You’re right. I don’t understand it. But understanding is the booby prize. I can only answer one why, and understand that question, then there’s another why.
She doesn’t say “because it’s imaginary”. I only skimmed it yesterday because I had shopping and a meeting to get to. Which is ironic because that’s exactly what she is talking about, living my life, instead of imagining there is some other life that I should understand and/or be living. Here are my thoughts on her excellent essay in detail.
It starts with a description of seeing disorder caused by nature and the desire to fight against entropy.
Then the big question, “is it getting in the way of my life?” But she knows the question assumes that something else is “life” and raking leaves is not it. The “imaginary life” she describes is the thoughts she has about what life should be, not what it is, which at that moment, is raking leaves. This is what you see so many people doing, and you are right. People imagine life is something else and don’t “look into the void” as you call it. But, keep reading.
She puts it in big bold letters, that people think the daily tasks of life are somehow not good enough, “beneath them”, that the only “real” life is the one that has greater meaning.

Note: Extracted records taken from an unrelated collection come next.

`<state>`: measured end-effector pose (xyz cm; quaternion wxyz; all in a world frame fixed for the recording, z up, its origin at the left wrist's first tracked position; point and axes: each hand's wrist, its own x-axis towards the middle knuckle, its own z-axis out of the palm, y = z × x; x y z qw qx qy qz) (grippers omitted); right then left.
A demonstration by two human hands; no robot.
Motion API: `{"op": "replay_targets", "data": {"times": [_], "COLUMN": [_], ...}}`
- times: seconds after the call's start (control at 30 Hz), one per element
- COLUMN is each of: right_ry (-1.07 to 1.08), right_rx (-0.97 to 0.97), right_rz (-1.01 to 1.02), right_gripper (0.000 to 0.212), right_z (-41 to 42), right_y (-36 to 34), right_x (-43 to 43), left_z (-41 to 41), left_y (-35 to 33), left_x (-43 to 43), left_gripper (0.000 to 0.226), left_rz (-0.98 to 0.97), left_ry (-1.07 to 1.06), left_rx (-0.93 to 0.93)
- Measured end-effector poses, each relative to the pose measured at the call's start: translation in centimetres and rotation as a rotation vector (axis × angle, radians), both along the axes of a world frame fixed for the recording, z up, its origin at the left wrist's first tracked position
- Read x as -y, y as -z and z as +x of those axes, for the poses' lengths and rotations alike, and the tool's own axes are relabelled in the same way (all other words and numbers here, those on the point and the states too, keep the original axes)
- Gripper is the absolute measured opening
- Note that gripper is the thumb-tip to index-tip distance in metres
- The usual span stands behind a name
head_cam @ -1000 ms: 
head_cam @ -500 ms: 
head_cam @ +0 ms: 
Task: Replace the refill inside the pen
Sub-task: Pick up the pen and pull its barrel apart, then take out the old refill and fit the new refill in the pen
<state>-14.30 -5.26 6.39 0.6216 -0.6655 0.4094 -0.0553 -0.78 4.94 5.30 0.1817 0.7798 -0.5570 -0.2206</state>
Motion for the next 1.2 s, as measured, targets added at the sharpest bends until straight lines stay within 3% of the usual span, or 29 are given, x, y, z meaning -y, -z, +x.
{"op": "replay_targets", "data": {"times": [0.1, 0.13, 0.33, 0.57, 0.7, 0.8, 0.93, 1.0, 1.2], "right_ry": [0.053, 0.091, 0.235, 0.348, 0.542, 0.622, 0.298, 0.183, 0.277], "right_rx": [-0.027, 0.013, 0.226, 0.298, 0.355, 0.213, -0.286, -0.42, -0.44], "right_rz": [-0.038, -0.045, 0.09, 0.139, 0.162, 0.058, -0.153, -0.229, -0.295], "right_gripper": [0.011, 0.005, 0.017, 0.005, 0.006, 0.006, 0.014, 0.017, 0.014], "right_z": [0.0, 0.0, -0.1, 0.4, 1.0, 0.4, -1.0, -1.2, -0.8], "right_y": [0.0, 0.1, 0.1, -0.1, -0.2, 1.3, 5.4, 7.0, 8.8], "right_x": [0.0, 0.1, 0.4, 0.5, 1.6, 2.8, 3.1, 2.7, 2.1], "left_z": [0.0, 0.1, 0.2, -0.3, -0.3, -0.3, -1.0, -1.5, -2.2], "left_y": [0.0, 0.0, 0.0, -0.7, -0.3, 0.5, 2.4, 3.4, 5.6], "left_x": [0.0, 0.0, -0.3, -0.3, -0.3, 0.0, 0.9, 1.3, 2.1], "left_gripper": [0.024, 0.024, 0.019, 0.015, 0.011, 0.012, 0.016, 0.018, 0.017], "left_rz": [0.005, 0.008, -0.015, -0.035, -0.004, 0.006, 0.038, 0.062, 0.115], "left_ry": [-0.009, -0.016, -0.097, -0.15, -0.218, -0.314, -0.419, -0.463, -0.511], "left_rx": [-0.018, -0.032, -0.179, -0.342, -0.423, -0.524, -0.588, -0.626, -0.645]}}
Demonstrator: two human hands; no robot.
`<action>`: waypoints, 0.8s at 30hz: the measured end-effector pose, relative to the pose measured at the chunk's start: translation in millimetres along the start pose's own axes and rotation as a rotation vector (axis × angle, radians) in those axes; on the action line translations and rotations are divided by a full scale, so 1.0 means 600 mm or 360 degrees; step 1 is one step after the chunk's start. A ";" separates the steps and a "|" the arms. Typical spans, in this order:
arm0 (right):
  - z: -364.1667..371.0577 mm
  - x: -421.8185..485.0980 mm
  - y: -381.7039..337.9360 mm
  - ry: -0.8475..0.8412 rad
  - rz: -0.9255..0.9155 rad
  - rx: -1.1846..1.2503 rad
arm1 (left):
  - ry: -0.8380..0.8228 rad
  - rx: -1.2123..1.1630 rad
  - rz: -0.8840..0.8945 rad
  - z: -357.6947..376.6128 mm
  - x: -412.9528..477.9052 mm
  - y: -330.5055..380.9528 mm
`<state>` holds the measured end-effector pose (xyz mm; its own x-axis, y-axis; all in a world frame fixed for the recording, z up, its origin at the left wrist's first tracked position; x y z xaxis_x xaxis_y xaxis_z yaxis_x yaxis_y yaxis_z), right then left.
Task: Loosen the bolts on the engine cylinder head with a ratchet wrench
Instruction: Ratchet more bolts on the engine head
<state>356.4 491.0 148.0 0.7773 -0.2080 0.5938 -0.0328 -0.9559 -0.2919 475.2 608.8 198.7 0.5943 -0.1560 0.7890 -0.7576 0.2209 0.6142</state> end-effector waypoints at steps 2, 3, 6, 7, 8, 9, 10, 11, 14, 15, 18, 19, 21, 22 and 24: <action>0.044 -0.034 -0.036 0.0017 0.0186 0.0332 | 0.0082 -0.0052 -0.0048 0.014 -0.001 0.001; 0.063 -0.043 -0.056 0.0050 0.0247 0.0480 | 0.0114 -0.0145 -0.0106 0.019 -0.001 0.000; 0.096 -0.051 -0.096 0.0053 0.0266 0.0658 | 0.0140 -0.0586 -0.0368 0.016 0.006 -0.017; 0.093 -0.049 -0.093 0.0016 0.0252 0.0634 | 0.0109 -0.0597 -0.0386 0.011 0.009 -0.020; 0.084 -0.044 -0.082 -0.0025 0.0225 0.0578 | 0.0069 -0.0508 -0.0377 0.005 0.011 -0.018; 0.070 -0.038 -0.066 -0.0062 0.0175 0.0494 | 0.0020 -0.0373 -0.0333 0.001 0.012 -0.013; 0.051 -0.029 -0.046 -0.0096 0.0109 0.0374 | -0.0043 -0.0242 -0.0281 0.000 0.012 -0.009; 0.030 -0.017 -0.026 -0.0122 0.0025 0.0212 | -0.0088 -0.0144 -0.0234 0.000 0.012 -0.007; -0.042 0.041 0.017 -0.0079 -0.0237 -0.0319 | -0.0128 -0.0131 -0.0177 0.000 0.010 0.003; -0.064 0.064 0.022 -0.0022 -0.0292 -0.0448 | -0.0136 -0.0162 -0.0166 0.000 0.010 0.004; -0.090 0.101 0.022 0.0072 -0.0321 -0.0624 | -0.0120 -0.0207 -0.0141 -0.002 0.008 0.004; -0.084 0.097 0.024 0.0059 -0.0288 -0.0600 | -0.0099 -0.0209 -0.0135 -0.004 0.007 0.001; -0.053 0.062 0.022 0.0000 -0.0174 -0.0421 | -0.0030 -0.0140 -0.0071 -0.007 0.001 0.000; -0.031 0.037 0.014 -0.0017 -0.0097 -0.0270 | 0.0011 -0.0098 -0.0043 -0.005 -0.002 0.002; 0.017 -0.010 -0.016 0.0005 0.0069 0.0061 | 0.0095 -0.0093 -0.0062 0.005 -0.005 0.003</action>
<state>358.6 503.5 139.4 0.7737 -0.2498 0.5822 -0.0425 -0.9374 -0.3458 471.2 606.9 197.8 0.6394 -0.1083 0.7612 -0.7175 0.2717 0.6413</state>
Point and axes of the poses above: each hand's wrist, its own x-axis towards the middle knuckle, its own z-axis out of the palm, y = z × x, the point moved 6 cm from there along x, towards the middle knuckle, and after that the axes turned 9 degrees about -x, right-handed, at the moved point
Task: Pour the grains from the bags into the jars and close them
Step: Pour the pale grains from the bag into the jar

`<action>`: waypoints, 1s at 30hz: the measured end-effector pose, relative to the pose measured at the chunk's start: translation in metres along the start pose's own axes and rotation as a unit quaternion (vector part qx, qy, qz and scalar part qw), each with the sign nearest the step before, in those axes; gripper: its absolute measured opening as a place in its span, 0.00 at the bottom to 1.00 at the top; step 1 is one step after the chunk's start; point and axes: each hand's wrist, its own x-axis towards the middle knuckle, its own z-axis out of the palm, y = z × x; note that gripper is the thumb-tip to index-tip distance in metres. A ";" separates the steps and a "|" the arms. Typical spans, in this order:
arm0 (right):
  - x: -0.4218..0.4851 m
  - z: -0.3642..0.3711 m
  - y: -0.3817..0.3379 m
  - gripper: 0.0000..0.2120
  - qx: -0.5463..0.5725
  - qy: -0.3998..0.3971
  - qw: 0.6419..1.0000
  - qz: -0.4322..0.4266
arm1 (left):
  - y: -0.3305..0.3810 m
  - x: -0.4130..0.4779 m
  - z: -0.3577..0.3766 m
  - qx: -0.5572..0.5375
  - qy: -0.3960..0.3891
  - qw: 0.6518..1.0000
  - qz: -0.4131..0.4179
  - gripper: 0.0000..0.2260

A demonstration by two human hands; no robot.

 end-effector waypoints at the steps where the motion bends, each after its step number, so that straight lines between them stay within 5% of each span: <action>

Then the wisdom tradition is told. That’s the hard part. The part that doesn’t have simple words but needs a longer story to help grasp it. It includes a koan, a paradox, that shows logic is not adequate, that we can’t “explain” life. But, we can practice living while doing the laundry. BTW, you are the monk in the story, the one who wants to understand the shirt. But as she says, “the shirt is just a shirt”.
So, we get to the enchilada but you’ve skipped the practice, so you don’t know what the enchilada is. You think it’s an ultimate meaning, but then you find there is no answer to the “why” after a bunch of “whys”, so you conclude it’s nothing. You looked for greater meaning and didn’t find it, missing the enchilada. At that point, you are the same as the person who tries to find meaning in beer and football. Now you “can’t shake it”. The enchilada is still there and you’re still missing it. As she says, you would rather eat your own inflated self-importance. You aren’t important to the universe, you don’t matter. You can claim that having that realization made your feelings shut down. You take your own living out of the equation and are left with nothing.
She answers the question of “why cook”, which is the beginning of the regress of “whys”. But if you are only satisfied with an answer to the final why that no one can answer, then you miss every answer before that. You miss that living with each “why” is the point. As Joshu answered, “The oak tree”.